── Records shown ──

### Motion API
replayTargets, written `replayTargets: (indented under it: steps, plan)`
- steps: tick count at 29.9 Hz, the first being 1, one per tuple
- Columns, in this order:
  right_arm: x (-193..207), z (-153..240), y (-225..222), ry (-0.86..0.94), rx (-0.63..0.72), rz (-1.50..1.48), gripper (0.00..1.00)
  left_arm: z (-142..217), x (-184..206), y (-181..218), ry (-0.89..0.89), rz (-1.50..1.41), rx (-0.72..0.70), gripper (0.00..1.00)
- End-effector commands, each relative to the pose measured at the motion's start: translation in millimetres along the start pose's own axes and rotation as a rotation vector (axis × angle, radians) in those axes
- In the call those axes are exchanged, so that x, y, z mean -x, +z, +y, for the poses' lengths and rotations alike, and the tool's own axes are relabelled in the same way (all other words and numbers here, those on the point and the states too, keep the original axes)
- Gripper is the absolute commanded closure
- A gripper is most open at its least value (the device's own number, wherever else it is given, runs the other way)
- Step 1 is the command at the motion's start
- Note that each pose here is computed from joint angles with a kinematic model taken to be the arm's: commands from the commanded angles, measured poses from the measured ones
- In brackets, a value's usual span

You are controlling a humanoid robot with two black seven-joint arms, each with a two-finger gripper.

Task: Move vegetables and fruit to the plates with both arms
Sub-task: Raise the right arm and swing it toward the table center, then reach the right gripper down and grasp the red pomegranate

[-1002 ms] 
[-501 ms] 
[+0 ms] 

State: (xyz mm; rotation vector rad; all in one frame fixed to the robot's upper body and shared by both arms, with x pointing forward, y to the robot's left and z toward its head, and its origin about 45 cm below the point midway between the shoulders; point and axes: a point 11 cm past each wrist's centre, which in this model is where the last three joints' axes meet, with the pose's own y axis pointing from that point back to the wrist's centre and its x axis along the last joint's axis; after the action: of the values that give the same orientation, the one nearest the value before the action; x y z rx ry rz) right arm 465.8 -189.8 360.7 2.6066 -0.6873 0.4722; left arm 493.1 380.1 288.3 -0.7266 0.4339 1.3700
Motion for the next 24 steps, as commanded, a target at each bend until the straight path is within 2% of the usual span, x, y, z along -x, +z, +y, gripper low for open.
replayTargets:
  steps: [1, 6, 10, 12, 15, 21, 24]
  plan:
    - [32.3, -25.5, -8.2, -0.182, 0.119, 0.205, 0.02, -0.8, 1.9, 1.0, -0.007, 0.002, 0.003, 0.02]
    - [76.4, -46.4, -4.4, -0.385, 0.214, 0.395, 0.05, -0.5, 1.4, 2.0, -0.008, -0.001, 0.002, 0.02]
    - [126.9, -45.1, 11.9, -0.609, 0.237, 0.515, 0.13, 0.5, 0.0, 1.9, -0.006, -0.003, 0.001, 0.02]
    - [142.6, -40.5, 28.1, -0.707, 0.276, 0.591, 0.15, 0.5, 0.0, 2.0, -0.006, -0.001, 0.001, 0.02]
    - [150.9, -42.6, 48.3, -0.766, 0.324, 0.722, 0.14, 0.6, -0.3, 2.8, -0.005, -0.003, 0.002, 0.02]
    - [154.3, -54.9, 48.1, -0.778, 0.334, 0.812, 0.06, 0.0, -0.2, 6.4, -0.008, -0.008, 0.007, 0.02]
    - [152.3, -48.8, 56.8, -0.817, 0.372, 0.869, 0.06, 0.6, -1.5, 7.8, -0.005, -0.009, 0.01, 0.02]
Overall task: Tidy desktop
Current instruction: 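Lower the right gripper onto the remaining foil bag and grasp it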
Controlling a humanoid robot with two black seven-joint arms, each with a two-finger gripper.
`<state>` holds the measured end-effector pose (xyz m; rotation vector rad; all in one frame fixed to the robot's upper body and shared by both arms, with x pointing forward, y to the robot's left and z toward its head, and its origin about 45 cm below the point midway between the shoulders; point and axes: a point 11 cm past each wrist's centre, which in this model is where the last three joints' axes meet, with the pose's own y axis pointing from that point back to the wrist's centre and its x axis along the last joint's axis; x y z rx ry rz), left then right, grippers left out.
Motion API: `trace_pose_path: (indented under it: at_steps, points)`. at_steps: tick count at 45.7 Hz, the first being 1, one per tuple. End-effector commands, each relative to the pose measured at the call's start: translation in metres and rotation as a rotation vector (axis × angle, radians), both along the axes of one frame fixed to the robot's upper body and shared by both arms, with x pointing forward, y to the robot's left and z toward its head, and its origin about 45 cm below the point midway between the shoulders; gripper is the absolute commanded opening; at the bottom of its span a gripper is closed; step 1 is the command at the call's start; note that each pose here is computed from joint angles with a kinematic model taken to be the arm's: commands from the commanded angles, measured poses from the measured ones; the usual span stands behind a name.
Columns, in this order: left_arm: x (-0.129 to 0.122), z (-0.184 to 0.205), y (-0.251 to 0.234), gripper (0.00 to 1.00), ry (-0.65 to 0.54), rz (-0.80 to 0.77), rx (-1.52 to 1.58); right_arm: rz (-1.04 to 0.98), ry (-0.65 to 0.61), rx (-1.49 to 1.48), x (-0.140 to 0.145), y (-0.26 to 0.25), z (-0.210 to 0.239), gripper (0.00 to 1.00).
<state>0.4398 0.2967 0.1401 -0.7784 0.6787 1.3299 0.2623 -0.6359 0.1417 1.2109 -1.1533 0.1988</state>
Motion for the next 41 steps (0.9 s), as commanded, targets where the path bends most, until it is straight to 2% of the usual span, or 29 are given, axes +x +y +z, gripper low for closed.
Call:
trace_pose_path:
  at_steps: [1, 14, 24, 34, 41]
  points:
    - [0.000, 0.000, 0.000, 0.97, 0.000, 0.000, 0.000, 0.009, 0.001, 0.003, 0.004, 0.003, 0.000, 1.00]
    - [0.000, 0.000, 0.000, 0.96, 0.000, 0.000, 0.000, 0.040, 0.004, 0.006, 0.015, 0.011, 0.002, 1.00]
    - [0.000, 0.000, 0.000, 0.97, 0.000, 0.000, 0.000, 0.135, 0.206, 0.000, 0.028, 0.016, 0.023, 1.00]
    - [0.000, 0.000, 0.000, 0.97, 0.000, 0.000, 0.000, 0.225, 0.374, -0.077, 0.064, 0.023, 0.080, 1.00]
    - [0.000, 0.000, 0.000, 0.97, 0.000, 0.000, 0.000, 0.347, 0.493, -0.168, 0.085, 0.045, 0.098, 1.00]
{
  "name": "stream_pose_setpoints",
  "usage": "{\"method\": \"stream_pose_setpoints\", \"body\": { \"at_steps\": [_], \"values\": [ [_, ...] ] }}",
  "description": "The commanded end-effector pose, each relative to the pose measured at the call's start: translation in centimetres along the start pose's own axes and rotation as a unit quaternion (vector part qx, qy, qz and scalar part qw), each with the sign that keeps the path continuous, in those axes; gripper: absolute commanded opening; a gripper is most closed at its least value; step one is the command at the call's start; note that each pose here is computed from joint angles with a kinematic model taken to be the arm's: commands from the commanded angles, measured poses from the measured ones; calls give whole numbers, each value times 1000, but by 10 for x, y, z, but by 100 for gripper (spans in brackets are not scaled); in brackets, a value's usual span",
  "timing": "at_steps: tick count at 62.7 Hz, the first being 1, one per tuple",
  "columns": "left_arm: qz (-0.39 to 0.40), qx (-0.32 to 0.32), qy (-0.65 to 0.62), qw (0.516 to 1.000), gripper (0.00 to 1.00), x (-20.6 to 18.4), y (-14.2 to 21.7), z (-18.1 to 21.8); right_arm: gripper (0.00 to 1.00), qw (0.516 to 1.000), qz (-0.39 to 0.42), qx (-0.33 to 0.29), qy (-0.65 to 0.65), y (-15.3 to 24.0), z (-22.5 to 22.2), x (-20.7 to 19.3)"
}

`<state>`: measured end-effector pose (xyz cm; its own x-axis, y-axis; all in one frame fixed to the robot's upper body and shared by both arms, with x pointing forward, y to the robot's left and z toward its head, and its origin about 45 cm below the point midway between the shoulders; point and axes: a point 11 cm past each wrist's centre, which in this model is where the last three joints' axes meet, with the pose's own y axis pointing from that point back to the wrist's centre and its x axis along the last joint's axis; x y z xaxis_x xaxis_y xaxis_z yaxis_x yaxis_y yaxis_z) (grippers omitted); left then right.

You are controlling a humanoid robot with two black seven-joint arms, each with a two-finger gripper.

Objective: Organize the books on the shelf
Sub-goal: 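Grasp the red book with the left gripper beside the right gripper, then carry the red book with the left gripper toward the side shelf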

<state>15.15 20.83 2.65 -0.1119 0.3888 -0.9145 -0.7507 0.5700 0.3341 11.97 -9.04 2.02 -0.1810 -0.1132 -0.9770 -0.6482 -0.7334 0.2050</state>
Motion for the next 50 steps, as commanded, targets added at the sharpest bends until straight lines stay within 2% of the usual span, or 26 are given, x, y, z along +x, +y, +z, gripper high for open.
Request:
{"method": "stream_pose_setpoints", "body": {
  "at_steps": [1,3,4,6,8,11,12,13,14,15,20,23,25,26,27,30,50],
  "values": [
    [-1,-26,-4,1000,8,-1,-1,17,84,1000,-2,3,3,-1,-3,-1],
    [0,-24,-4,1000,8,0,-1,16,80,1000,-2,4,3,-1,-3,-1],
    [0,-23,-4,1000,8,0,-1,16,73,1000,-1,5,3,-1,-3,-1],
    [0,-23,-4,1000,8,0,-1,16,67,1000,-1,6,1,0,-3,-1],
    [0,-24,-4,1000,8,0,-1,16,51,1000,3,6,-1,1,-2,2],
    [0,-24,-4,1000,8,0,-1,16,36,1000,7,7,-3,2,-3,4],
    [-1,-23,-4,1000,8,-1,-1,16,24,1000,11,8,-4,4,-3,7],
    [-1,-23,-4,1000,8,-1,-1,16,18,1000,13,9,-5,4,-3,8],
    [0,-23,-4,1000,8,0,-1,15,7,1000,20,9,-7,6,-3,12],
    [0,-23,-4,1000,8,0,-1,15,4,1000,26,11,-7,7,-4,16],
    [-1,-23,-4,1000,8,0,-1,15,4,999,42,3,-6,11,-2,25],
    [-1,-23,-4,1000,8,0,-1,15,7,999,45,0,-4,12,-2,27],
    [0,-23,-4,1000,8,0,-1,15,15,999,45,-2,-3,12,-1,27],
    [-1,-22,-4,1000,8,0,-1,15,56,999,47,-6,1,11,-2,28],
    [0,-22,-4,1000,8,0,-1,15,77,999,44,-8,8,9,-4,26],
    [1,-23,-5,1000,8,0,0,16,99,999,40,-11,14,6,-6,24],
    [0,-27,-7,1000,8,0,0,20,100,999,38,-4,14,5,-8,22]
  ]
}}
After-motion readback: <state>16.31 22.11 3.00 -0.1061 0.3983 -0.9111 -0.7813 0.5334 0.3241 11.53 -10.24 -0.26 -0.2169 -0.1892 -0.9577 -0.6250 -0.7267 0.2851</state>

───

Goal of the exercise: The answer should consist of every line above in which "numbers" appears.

Written answer:
- In the call those axes are exchanged, so that x, y, z mean -x, +z, +y, for the poses' lengths and rotations alike, and the tool's own axes are relabelled in the same way (all other words and numbers here, those on the point and the states too, keep the original axes)
  "description": "The commanded end-effector pose, each relative to the pose measured at the call's start: translation in centimetres along the start pose's own axes and rotation as a unit quaternion (vector part qx, qy, qz and scalar part qw), each with the sign that keeps the path continuous, in those axes; gripper: absolute commanded opening; a gripper is most closed at its least value; step one is the command at the call's start; note that each pose here is computed from joint angles with a kinematic model taken to be the arm's: commands from the commanded angles, measured poses from the measured ones; calls give whole numbers, each value times 1000, but by 10 for x, y, z, but by 100 for gripper (spans in brackets are not scaled); in brackets, a value's usual span",

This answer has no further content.